Among those achievements is New Zealand’s recently passed “zero carbon” law that aims to make the country almost carbon neutral by 2050.
The multilateral assessment process also allows all 197 Parties to the UN Framework Convention on Climate Change (UNFCCC) to ask questions to clarify a country’s emission reduction actions and greenhouse gas trends and projections, based on the national reports and their review reports.
Both the processes help expand the knowledge base and build trust in addressing climate change as they enable countries to better understand where they are in terms of climate actions and how to prioritize further actions and support.
Indian Minister of Environment, Forest and Climate Change Prakash Javadekar, who is leading the delegation in the high-level segment of COP25, told this visiting IANS correspondent that India is participating with a constructive and positive outlook and working towards protecting long-term development interests.

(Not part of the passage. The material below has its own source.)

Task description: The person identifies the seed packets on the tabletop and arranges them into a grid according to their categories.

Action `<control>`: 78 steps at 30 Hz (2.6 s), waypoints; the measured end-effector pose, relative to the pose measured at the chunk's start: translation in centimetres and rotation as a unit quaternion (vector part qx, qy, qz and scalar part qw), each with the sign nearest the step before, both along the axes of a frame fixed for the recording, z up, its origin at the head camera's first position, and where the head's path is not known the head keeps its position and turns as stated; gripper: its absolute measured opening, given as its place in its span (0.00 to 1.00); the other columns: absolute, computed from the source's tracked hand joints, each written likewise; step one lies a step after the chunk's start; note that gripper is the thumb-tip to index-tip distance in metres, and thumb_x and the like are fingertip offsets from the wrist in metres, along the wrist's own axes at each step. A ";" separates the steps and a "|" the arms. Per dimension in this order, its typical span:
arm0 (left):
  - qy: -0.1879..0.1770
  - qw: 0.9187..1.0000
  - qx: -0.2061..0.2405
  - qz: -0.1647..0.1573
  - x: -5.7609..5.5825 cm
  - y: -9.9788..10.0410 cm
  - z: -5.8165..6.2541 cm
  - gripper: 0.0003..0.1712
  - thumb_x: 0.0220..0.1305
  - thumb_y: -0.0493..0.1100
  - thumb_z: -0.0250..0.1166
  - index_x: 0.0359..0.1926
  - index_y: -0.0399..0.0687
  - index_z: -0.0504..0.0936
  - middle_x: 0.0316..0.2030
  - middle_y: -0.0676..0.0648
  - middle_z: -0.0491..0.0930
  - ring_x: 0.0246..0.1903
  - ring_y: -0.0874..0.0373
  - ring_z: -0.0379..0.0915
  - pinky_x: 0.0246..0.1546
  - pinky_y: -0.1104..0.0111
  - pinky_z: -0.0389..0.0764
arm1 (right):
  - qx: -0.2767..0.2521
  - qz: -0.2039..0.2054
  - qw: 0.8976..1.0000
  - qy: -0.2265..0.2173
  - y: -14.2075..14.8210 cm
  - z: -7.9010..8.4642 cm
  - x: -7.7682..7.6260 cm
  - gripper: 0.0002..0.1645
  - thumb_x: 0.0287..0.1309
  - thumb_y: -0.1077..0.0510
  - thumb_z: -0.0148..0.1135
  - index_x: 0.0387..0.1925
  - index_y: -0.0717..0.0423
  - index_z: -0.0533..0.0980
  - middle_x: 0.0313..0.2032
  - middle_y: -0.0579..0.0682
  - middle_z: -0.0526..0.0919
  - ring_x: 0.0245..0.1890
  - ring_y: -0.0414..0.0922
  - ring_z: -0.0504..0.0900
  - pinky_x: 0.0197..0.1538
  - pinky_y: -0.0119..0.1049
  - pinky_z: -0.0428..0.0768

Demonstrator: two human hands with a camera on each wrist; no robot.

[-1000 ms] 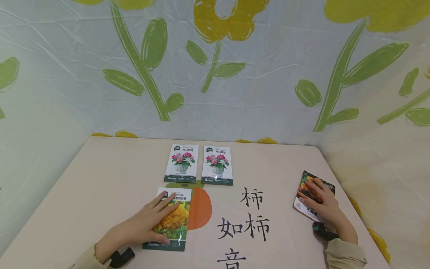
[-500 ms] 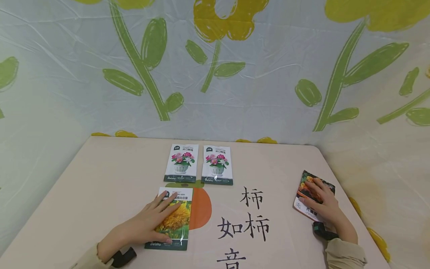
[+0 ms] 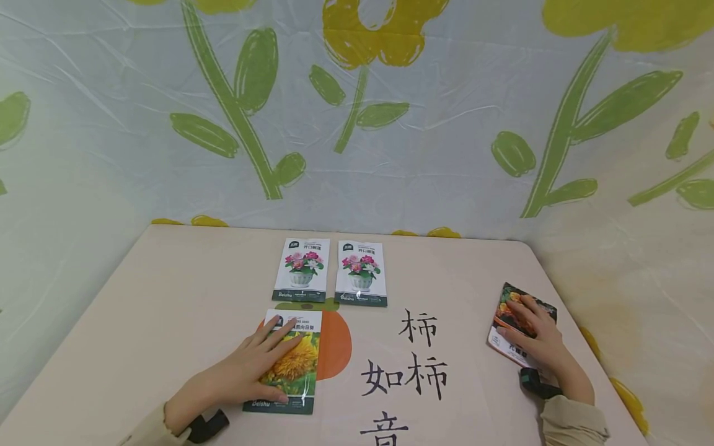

“In the last four years, India is leading from the front in Climate Action. Prime Minister Narendra Modi was first to propose Solar Alliance and Coalition for Disaster Resilient Infrastructure,” he said.
“India’s ambitious renewable energy program of 450 GW has attracted world attention as it is the largest renewable programme in the world,” he said, adding “we are one of the few countries which has increased tree cover in and outside forest.”
According to Javadekar, who reached here on Saturday, India has reduced its emission intensity by 22 per cent over 2005.
The Indian Union Cabinet, chaired by Modi, in the run-up to COP25 approved the negotiating stand of India.
India’s approach will be guided by principles and provisions of UNFCCC and the Paris Agreement, particularly the principles of equity and common but differentiated responsibilities and respective capability (CBDR-RC).
COP25 is an important summit as countries prepare to move from pre-2020 period under the Kyoto Protocol to post-2020 period under the Paris Agreement.
In addition to International Solar Alliance, two new initiatives have been launched by India as part of its efforts to mobilize world on climate action.
These include Coalition for Disaster Resilient Infrastructure, which will serve as a platform to generate and exchange knowledge on different aspects of climate and disaster resilient infrastructure and Leadership Group for Industry Transition launched jointly by India and Sweden, which will provide a platform for government and the private sector in different countries to work together on accelerating low carbon growth.
India has been ambitious in its actions and has emphasized that developed countries should take lead in undertaking ambitious actions and fulfil their climate finance commitments of mobilizing $100 billion per annum by 2020 and progressively and substantially scale up their financial support to inform Parties for future action through nationally determined contributions (NDCs).
Indian negotiators told IANS that at the two-day high-level talks beginning on December 10 India will further stress upon need for fulfilling pre-2020 commitments by developed countries and that pre-2020 implementation gaps should not present an additional burden to developing countries in the post-2020 period.
According to Climate Risk Index 2020, an annual report by Germanwatch released here last week, India has also been badly affected by climate change, ranking fifth in the overall global vulnerability index in 2018, ranked first in terms of fatalities and second in the world in terms of losses in millions of dollars.
India’s overall ranking has drastically fallen from 14th in 2017, to fifth in 2018.